§ YOUR ASSIGNMENT:
Everything from the line containing "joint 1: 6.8" through the line containing "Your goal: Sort" should be repeated exactly, and nothing else from the data.

§ EXERCISE MATERIAL:
┌──
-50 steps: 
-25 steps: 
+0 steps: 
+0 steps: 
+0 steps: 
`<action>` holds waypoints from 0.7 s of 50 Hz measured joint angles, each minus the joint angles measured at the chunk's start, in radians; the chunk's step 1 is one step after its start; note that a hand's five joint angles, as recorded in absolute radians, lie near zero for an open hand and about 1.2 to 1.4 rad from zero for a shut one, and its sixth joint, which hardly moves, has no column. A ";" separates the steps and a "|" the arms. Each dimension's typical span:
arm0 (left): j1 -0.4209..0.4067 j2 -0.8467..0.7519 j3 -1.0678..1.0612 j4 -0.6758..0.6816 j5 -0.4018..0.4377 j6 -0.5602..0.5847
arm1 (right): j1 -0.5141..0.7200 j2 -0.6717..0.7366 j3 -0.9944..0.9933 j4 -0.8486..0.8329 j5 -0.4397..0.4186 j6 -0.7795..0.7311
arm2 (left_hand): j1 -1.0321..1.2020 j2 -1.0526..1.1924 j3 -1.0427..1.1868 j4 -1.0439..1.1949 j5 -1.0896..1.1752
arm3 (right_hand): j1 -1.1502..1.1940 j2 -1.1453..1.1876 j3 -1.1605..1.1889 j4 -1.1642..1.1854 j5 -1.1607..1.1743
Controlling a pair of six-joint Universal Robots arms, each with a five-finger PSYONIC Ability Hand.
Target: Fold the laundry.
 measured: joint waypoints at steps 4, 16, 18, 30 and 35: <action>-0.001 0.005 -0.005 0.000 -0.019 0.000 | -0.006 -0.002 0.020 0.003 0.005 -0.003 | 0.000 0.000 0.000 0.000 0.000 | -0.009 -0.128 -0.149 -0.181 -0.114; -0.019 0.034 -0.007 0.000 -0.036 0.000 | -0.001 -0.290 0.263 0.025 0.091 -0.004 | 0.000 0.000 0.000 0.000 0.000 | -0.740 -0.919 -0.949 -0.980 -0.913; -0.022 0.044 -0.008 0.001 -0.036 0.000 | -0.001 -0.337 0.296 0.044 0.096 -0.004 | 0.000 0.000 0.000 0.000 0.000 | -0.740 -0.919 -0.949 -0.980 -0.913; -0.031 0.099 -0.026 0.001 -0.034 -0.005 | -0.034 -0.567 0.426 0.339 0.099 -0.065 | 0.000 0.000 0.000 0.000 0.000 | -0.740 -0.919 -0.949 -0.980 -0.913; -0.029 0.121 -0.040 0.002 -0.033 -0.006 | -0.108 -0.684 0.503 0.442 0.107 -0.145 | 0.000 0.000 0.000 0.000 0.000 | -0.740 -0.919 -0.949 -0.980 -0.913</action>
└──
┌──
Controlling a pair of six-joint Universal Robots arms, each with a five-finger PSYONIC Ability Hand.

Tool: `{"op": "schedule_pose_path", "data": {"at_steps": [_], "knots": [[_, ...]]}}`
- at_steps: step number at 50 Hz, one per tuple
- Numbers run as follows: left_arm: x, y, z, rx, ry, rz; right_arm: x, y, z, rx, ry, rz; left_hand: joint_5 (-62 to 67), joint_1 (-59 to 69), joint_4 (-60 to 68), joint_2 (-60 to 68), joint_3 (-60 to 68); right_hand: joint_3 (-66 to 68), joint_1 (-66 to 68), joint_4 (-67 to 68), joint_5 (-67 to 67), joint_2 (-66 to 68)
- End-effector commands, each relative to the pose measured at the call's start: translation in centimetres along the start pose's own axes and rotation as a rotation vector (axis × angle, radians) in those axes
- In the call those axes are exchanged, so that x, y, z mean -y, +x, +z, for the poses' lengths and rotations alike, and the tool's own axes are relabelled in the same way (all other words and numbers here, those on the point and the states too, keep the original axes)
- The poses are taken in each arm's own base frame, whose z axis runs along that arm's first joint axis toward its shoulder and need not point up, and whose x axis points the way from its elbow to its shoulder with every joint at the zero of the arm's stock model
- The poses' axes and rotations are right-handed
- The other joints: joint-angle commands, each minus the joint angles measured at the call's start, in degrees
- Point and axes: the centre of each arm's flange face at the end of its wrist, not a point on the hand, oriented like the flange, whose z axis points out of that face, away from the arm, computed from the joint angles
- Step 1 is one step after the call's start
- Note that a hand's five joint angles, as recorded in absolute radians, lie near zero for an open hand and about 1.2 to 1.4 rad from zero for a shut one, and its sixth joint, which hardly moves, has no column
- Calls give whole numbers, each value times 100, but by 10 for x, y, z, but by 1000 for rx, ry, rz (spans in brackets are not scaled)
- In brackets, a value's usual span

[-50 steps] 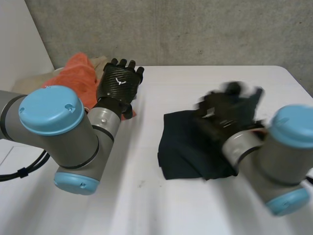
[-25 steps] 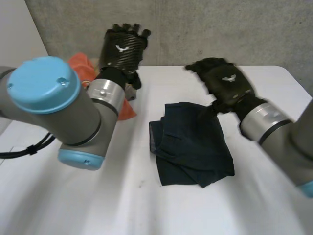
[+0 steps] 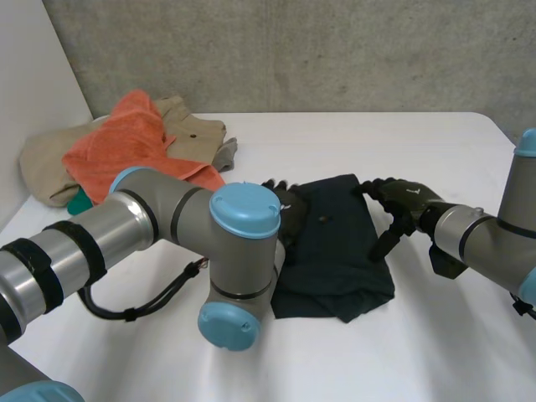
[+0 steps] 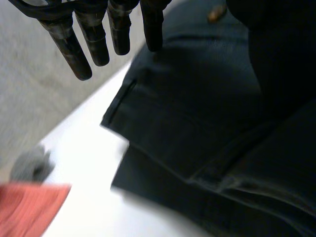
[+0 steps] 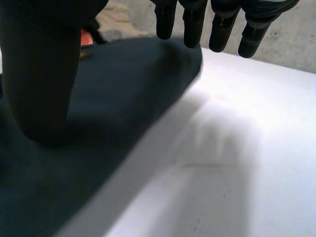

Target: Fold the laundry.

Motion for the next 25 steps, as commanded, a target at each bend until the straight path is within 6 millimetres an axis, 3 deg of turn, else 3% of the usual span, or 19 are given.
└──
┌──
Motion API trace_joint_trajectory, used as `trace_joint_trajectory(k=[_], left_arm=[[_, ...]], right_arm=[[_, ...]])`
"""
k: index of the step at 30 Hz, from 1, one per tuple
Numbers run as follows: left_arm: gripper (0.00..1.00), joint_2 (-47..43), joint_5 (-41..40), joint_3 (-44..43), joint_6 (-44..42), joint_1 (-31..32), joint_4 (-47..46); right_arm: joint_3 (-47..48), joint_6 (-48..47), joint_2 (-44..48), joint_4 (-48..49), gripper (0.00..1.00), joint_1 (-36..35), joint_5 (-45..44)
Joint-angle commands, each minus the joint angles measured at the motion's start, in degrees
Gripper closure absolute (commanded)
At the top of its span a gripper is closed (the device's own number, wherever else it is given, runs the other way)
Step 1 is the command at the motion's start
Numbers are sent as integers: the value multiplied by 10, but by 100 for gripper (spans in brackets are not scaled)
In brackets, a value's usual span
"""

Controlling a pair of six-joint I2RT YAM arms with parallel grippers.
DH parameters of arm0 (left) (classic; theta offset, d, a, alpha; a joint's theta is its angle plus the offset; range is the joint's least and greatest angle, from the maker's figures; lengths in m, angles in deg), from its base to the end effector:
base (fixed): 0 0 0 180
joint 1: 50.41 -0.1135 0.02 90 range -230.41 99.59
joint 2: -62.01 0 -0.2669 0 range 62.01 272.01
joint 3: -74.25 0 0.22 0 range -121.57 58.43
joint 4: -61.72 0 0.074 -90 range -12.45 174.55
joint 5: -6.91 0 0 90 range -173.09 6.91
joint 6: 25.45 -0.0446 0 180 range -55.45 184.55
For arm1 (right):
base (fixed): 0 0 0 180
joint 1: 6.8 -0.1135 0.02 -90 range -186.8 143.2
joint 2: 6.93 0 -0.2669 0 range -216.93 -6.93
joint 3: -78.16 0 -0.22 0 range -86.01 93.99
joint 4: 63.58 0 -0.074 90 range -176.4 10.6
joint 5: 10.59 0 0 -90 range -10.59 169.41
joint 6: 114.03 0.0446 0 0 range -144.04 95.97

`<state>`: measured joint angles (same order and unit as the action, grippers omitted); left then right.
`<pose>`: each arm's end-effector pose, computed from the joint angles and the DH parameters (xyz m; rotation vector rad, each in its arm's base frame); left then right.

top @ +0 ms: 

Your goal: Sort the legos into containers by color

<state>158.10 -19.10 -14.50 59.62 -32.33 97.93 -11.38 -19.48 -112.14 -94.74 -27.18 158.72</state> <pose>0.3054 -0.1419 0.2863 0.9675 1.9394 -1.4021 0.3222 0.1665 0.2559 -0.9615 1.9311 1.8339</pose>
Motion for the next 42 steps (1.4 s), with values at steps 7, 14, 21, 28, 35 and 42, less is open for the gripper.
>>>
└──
§ REPLY TO THE TASK:
joint 1: 6.8 -0.1135 0.02 -90 range -186.8 143.2
joint 2: 6.93 0 -0.2669 0 range -216.93 -6.93
joint 3: -78.16 0 -0.22 0 range -86.01 93.99
joint 4: 63.58 0 -0.074 90 range -176.4 10.6
joint 5: 10.59 0 0 -90 range -10.59 169.41
joint 6: 114.03 0.0446 0 0 range -144.04 95.97

`<state>`: measured joint angles (same order and unit as the action, grippers omitted); left then right.
`<pose>`: each arm's end-effector pose, computed from the joint angles and the DH parameters (xyz m; rotation vector rad, each in its arm's base frame); left then right.

top @ +0 ms: 

Your goal: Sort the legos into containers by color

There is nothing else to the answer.